— Work instruction —
Return only the lines running from the first line of the listing through the one with "3-D boxes of", unchanged.

— Data supplied —
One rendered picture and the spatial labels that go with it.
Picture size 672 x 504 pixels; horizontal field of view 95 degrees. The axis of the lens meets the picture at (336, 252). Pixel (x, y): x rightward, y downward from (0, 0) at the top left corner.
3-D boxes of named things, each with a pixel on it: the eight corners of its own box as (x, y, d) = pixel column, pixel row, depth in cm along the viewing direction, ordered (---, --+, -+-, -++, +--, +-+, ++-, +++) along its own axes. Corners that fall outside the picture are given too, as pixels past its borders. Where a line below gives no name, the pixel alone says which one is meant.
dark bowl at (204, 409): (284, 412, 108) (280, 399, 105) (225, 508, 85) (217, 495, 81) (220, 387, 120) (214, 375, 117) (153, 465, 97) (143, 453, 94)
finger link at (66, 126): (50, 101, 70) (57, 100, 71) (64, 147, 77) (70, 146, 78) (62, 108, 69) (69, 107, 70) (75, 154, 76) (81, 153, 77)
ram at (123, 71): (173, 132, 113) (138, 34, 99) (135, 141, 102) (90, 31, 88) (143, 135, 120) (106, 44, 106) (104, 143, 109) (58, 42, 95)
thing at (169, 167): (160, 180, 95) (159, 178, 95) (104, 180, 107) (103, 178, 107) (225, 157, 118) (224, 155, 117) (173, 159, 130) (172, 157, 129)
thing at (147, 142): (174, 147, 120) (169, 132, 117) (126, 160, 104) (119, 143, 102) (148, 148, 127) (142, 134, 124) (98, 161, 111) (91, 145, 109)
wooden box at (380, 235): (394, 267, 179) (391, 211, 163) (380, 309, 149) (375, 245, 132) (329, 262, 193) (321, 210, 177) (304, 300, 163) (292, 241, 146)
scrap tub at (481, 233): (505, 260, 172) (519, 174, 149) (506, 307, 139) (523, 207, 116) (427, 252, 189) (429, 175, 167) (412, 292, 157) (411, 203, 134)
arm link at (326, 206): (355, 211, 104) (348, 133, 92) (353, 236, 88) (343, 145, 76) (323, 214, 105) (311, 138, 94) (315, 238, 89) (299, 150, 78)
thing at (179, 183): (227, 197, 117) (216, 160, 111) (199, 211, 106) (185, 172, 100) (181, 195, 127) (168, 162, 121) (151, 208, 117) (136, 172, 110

— Task output —
One rendered picture and the spatial labels that go with it.
Picture size 672 x 504 pixels; horizontal field of view 95 degrees. The axis of the lens meets the picture at (336, 252). Pixel (x, y): x rightward, y downward from (0, 0) at the top left corner.
3-D boxes of named things, each with a pixel on it: the eight corners of its own box as (x, y, d) = pixel column, pixel row, depth in cm along the viewing direction, ordered (---, --+, -+-, -++, +--, +-+, ++-, +++) along its own axes. Corners that fall outside the picture are given too, as pixels past its borders. Where a line below gives no name, the pixel alone says which one is meant.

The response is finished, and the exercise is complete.